Maka mukaddimah yang berisi doa dari Al-Imam rahimahullah mengandung makna kasih sayang, di antara doa beliau adalah:
 
▪️Beliau mohon kepada Allah Yang Maha Mulia lagi Maha Tinggi agar menjadikan kita termasuk orang-orang yang apabila diberi pandai bersyukur.

▪️Apabila diuji, bersabar

▪️dan apabila berdosa, beristighfar. 


Dan ketiganya merupakan tanda-tanda kebahagiaan.


▪️Apabila diberi, bersyukur (penjelasannya):

Karena pemberian itu dari Allah jalla wa'ala sebagai kenikmatan, dan Allah jalla wa'ala mencintai hamba-hamba-Nya yang pandai bersyukur.

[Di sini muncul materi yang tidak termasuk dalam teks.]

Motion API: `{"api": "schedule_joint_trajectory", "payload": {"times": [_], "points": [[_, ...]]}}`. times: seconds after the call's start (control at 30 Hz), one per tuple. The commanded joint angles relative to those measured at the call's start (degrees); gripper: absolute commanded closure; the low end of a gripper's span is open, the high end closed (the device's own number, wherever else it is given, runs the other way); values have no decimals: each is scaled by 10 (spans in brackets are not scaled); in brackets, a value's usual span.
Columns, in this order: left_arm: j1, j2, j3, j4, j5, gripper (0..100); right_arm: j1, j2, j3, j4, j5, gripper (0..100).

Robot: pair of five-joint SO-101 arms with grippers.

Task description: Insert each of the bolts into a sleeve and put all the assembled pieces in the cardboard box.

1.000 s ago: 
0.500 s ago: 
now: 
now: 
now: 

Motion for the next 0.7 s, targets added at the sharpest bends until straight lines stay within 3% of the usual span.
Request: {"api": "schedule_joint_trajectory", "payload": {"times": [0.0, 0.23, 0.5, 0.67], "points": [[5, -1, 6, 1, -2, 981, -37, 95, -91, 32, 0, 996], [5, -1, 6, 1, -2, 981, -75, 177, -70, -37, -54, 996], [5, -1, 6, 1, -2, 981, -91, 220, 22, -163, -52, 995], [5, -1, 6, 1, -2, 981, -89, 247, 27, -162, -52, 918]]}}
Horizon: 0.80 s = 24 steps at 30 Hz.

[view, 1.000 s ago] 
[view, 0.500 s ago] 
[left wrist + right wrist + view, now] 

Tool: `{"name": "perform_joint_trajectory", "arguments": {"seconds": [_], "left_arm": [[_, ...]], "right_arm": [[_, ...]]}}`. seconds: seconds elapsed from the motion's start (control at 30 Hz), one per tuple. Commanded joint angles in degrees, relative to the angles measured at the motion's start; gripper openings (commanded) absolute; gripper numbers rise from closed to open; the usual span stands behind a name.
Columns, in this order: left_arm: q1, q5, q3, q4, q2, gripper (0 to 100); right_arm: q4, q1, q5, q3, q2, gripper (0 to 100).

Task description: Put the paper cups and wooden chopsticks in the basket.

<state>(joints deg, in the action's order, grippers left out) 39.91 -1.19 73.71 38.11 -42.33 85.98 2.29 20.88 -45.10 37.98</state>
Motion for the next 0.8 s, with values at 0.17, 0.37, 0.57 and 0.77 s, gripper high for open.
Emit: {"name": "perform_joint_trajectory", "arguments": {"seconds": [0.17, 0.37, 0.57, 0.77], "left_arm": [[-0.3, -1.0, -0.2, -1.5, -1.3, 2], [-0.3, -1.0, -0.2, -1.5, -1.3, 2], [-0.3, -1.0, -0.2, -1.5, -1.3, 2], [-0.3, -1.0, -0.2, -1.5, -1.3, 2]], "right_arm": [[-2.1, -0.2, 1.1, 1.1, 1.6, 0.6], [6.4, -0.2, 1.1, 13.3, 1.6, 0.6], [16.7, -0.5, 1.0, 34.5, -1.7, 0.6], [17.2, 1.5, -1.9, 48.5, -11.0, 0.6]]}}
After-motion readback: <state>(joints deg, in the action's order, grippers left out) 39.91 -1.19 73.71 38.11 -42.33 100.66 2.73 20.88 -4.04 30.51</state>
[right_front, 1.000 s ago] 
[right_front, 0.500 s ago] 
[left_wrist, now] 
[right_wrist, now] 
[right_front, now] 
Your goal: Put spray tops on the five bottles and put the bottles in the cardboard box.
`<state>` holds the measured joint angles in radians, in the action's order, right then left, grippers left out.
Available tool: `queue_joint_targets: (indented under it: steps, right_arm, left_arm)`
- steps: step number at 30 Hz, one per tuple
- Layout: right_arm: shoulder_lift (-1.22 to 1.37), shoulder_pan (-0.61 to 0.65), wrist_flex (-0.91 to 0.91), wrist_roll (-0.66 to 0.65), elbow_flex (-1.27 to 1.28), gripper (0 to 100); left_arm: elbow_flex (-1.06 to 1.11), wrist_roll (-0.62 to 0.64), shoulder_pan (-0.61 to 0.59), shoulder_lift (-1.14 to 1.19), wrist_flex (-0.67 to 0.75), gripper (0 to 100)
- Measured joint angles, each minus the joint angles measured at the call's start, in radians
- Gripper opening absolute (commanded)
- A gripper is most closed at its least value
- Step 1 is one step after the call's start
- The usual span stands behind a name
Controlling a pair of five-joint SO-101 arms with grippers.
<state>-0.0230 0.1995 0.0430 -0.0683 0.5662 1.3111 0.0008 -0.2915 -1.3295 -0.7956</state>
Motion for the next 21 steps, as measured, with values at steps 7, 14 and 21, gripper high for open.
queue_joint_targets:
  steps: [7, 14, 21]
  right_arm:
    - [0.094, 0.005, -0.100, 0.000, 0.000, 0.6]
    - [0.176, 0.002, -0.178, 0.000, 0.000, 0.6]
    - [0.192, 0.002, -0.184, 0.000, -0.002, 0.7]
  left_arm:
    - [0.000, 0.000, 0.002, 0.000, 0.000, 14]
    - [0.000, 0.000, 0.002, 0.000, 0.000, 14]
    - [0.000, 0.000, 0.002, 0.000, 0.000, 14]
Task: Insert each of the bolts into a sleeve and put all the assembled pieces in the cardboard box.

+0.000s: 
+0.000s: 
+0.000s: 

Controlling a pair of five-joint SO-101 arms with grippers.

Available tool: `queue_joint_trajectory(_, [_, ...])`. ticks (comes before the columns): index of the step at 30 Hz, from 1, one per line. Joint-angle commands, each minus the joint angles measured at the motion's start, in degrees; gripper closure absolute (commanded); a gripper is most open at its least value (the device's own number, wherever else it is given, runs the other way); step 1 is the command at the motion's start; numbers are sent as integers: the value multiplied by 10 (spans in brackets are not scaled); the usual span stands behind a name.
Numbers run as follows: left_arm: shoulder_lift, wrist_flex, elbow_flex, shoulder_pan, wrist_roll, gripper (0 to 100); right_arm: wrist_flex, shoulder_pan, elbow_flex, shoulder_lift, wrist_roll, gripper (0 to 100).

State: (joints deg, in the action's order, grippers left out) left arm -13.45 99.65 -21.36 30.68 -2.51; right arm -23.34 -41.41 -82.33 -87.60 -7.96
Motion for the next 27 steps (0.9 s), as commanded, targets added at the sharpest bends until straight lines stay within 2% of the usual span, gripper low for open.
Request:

Syukur itu bisa diungkapkan dengan:

1. Lisanul maqal  (mengucapkan dengan lisan)

2. Amal perbuatan.


Ad.1) Bersyukur dengan lisan:


Allah ta'ala berfirman, 



أَنِ ٱشۡكُرۡ لِی وَلِوَ ٰ⁠لِدَیۡكَ
[سورة لقمان 14]



"Bersyukurlah kepada-Ku dan kepada kedua orang tuamu." QS. Lukman: 14


Ad 2). Bersyukur dengan amal: 

Dalilnya firman Allah ta'ala:



ٱعۡمَلُوٓاْ ءَالَ دَاوُۥدَ شُكۡرٗاۚ.



"Beramallah (bekerjalah) wahai keluarga Dawud untuk bersyukur (kepada Allah)." QS. Saba': 13


Firman Allah ta'ala:



وَٱشۡكُرُواْ لِي وَلَا تَكۡفُرُونِ



"Bersyukurlah kepada-Ku, dan janganlah kamu kufur (ingkar) kepada-Ku." QS. Al-Baqarah: 152


Ini bersyukur dengan ucapan juga dengan amal.



إفترق الشكر عن الحمد



◼️ Ada perbedaan antara bersyukur dengan memuji (Al-Hamdu):



Bersambung insya Allah



•••━══ ❁✿❁ ══━•••


Diterjemahkan oleh Al-Ustadzah Ummu Abdillah bintu Ali Bahmid hafizhahallah pada Kamis, 11 Sya'ban 1442 H / 25 Maret 2021.
______


Akhawati fillah, jika ada yang tidak dipahami, silakan dicatat untuk ditanyakan melalui admin grup masing-masing.


Barakallahu fikunna 


#NATauhid2 #NAT5

====================



Bagi yang ingin mendapatkan faedah dari dars Kitab Syarh Al-Qawa'idil Arba' yang telah berlalu, silakan mengunjungi:

Channel Telegram




Website 





🎀 Nisaa` As-Sunnah 🎀











 

Syarh Al-Qawa'idil Arba' ( Pertemuan ke - 5 )   Syarh Al-Qawa'idil Arba'   ( Pertemuan ke - 5 ) Reviewed by Nisaa` As-Sunnah 6 on March 29, 2021 Rating: 5

No comments:

Events

ads
Powered by Blogger.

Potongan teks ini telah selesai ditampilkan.